### Excerpted data
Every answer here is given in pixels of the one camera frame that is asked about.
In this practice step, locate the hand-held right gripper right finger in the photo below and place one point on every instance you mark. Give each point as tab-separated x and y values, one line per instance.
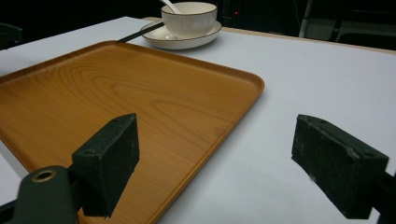
336	165

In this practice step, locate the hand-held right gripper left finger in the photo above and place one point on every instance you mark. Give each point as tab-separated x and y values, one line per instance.
106	165

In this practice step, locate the white plate with dark rim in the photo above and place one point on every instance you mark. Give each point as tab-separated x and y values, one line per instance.
183	42

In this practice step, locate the white ribbed bowl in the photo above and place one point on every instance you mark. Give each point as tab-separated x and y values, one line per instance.
190	20

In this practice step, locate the dark chair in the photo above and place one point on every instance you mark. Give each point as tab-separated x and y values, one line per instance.
9	35

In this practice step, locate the grey metal stand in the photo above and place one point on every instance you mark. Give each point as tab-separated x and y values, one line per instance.
348	28

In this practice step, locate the white spoon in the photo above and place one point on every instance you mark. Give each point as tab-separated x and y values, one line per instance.
171	5

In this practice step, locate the black chopsticks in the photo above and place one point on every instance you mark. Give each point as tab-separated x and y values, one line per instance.
140	32

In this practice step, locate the wooden tray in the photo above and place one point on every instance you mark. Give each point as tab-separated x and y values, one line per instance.
124	102

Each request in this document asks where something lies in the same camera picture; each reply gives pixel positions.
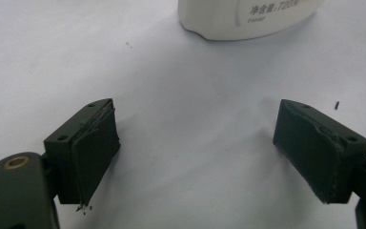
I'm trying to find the white bottle with blue cap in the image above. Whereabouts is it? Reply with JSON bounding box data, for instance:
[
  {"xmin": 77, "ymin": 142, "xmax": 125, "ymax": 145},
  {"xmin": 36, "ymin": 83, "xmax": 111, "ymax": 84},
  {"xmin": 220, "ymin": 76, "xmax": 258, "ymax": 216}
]
[{"xmin": 176, "ymin": 0, "xmax": 326, "ymax": 42}]

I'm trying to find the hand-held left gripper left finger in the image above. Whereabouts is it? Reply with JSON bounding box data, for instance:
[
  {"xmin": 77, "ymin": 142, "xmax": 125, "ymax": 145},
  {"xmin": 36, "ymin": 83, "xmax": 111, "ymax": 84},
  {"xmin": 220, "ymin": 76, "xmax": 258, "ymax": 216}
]
[{"xmin": 43, "ymin": 97, "xmax": 122, "ymax": 206}]

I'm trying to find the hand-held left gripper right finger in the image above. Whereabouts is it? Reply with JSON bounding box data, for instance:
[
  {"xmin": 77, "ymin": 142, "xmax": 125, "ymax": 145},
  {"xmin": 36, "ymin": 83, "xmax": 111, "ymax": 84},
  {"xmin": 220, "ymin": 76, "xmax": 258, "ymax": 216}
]
[{"xmin": 272, "ymin": 98, "xmax": 366, "ymax": 205}]

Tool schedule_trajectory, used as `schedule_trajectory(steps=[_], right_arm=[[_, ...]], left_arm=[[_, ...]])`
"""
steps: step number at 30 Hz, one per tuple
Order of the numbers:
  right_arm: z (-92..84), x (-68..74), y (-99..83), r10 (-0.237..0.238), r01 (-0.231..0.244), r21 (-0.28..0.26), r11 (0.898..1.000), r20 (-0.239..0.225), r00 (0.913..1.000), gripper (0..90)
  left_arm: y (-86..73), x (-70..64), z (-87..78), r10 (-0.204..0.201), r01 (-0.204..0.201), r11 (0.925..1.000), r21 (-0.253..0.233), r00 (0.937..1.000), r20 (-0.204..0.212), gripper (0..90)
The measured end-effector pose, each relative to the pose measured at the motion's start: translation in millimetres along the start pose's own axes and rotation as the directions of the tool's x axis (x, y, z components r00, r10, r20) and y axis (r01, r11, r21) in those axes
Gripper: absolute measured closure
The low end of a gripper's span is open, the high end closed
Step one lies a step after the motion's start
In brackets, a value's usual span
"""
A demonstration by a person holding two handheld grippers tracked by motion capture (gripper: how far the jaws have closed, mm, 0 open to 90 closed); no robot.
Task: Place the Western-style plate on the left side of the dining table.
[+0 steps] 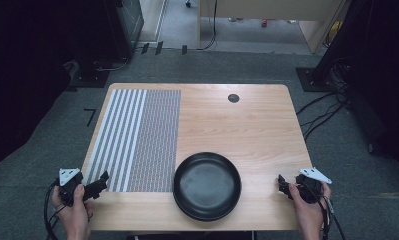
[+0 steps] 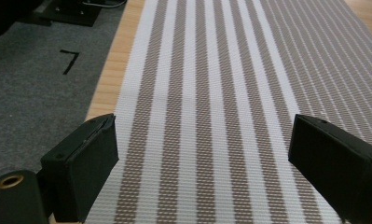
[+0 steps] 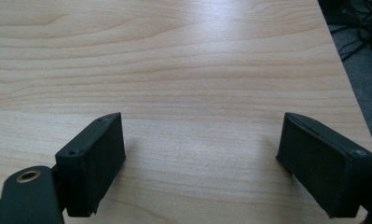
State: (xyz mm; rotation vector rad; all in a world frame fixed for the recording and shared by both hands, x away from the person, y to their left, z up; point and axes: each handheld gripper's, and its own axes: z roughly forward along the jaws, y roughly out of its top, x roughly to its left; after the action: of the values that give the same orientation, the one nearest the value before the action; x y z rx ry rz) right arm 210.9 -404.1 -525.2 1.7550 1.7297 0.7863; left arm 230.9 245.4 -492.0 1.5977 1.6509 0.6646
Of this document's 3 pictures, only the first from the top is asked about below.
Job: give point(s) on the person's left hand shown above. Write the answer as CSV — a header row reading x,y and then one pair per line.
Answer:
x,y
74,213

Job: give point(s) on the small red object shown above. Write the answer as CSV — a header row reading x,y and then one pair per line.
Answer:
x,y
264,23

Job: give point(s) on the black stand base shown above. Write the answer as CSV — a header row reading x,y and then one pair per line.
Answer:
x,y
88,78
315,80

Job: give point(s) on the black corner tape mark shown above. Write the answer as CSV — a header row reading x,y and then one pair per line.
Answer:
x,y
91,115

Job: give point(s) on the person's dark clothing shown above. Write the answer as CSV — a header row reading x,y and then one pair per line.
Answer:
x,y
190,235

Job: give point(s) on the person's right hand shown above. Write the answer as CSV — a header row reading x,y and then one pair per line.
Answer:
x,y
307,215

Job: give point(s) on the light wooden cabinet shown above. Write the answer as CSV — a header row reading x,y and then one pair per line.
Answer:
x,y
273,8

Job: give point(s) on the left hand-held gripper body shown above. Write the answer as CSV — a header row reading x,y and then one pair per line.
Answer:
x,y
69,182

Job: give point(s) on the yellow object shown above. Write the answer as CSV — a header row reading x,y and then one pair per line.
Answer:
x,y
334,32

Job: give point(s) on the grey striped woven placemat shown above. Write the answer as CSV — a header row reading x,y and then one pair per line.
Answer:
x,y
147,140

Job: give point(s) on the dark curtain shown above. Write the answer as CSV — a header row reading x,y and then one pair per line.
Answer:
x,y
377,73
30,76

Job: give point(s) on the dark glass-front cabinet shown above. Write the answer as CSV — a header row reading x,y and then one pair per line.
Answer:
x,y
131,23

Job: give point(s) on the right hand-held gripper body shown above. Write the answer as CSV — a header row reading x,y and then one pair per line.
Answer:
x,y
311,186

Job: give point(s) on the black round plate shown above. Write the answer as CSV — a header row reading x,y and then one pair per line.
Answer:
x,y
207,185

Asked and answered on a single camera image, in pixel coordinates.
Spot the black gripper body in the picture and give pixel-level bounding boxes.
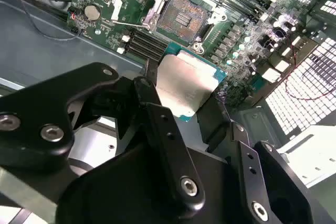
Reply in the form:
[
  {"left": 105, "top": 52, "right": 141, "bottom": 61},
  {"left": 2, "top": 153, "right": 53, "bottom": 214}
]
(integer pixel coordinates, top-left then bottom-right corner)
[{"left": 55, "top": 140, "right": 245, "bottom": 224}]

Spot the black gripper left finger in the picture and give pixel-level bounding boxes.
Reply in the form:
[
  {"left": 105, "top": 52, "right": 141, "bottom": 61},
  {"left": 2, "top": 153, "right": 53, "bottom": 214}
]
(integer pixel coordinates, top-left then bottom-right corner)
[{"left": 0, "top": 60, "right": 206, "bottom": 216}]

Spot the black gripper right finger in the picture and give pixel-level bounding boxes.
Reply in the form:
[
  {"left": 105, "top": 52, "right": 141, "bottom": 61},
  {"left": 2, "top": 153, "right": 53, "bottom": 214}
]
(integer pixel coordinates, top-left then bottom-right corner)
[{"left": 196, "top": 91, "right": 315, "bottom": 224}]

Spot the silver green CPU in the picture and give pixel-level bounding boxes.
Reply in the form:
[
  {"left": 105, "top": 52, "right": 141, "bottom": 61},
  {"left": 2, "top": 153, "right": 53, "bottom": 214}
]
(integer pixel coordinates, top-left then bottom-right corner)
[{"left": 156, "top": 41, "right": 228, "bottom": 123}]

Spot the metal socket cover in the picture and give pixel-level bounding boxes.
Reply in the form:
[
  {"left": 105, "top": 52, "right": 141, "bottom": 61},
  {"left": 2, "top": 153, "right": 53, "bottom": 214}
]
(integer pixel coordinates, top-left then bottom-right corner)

### Directions
Out of the preceding entries, pull every line containing the string "open".

### Output of the exercise
The low end of a gripper's span is open, the high end closed
A demonstration by a person holding two handheld grippers tracked by motion capture (gripper: how far the jaws have closed, mm, 0 open to 90 closed); no robot.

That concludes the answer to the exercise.